= Beginning of Section =

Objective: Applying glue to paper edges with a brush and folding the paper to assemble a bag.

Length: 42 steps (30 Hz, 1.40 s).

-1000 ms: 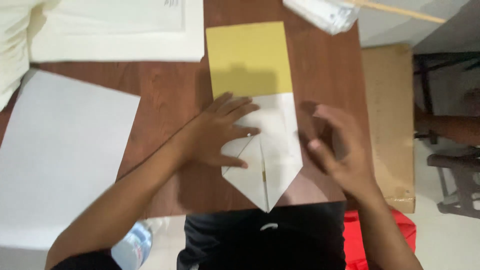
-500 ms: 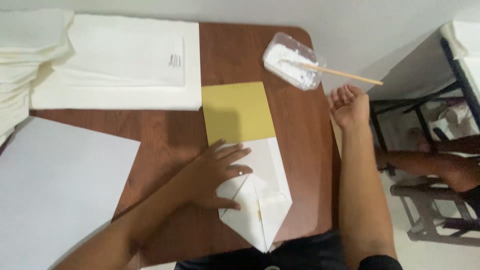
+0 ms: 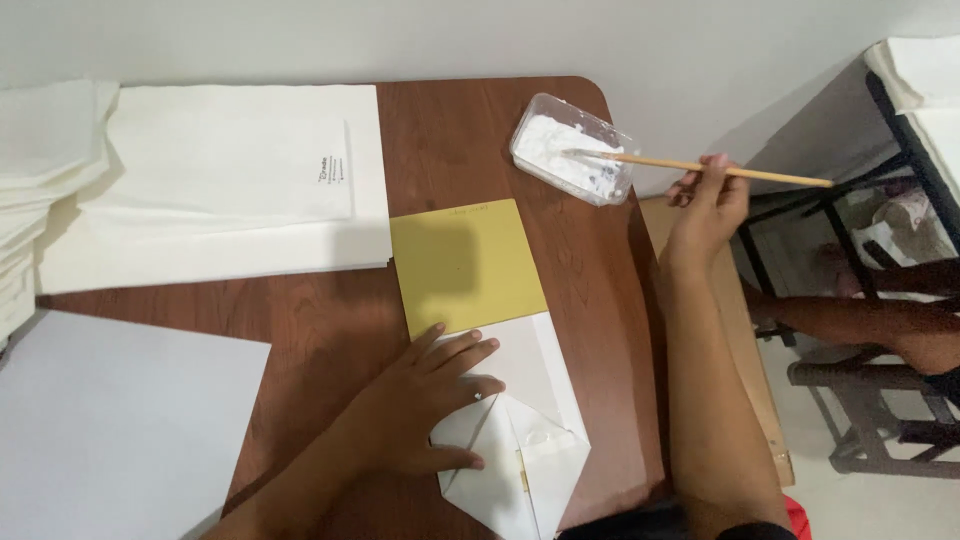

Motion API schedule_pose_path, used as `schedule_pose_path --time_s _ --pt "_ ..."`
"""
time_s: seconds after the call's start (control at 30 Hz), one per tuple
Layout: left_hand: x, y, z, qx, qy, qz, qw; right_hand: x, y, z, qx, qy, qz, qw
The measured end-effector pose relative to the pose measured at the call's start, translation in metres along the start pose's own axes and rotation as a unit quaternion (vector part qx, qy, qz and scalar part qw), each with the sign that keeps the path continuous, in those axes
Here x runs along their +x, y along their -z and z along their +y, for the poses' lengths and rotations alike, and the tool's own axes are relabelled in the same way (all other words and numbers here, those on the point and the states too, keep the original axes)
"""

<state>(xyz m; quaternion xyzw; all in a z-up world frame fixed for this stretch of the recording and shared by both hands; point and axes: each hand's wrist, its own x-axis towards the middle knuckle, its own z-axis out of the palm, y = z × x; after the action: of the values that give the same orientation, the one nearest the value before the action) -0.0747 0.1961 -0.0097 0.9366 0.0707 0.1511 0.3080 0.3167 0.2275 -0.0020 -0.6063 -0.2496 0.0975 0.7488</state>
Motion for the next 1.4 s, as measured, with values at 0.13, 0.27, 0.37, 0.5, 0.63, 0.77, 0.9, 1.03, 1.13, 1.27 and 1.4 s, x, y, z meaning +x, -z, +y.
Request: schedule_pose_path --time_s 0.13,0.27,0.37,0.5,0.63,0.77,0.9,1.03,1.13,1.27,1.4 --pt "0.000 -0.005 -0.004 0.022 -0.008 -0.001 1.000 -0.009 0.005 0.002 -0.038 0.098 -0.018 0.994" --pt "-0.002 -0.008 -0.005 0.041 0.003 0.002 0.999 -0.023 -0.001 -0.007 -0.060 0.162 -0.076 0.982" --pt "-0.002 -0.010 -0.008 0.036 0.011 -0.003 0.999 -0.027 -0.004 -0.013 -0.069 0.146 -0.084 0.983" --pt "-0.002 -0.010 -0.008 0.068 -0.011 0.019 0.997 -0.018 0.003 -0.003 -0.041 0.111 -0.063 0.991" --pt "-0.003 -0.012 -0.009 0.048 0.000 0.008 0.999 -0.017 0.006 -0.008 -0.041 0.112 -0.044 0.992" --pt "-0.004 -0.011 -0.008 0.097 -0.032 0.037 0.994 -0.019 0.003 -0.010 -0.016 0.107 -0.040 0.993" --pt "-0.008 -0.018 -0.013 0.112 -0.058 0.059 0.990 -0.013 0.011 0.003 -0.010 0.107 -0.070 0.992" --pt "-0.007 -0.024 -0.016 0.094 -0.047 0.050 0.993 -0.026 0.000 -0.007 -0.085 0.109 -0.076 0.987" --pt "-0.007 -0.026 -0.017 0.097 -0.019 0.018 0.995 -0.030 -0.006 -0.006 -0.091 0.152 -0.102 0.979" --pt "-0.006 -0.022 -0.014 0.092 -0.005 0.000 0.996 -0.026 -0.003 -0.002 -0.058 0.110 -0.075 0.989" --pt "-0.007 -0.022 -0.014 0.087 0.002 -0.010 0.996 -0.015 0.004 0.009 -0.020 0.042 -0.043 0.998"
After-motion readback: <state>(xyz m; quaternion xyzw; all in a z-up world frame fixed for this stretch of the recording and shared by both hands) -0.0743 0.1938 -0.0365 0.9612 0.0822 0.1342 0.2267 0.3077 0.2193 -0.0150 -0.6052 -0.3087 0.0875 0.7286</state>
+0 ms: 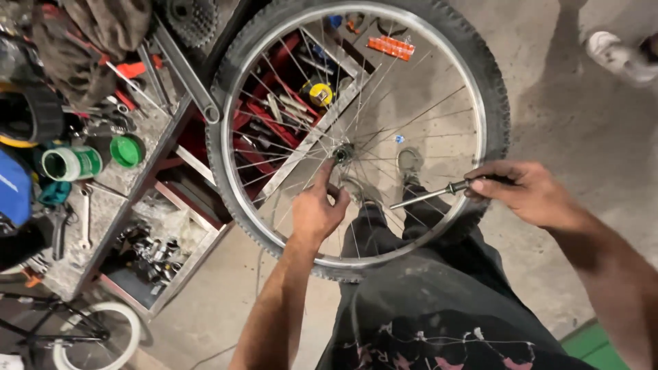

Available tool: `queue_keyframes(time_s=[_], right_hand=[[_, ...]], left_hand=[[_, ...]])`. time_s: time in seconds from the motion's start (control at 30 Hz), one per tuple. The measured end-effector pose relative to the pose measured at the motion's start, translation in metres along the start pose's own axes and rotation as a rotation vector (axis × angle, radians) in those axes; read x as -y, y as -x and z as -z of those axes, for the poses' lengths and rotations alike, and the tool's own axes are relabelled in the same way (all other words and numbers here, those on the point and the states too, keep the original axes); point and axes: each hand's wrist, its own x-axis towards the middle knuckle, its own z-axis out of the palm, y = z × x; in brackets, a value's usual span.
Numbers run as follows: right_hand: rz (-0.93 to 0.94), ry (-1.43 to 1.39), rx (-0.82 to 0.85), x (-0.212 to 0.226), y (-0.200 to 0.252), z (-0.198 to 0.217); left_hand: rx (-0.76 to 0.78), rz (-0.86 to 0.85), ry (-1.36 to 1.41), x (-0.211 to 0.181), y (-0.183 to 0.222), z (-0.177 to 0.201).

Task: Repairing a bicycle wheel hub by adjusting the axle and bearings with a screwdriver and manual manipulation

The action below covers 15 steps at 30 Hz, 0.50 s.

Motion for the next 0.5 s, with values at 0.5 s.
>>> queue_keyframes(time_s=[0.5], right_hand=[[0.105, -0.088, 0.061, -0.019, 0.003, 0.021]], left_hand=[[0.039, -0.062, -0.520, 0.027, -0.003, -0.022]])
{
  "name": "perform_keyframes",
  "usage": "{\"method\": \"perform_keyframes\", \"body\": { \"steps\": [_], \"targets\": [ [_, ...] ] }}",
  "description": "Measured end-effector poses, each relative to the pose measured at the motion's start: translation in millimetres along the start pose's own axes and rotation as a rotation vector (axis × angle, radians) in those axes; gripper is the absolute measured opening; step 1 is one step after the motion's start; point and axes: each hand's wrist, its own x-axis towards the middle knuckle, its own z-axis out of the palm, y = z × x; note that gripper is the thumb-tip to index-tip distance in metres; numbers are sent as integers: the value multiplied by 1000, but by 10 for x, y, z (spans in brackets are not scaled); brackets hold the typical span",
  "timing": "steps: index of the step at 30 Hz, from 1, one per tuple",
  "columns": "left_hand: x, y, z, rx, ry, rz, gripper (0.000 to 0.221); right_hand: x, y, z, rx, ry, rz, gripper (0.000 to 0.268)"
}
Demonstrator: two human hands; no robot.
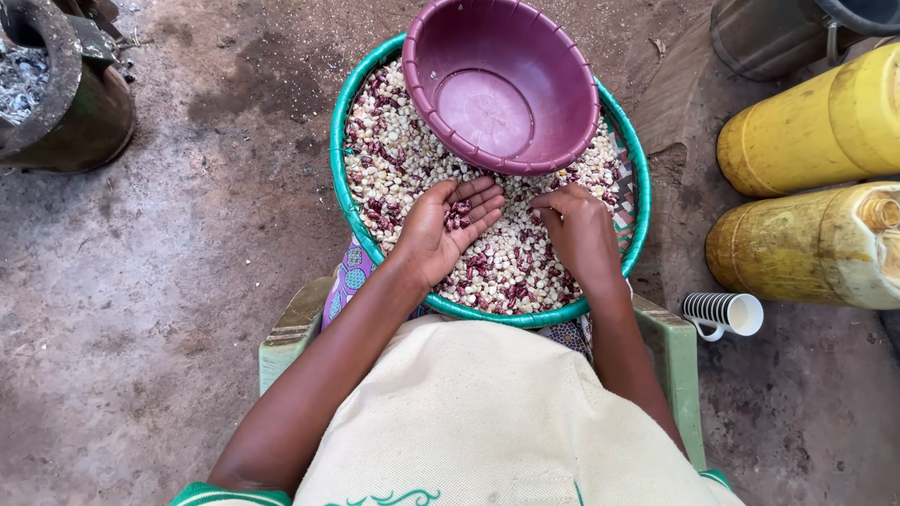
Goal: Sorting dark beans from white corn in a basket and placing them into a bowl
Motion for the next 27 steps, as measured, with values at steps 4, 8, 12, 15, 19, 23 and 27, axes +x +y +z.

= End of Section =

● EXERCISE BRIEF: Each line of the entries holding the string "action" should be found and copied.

● TASK OUTPUT:
<state>(xyz m; quaternion xyzw; all in a z-up world frame fixed for this stretch of the recording and shared by both hands; point and axes: each hand's wrist, its own x-axis towards the middle knuckle, its own z-axis out of the palm, y = z × x; after the action: of the values that give the same orientation, the one nearest the value before the action) -0.0747 0.1961 -0.0097 0.9366 0.0707 0.1511 0.3080 0.3167 0.2275 -0.0020 -0.6063 -0.2496 0.0975 0.7488</state>
The action below covers 15 steps at 30 Hz, 0.50 s.

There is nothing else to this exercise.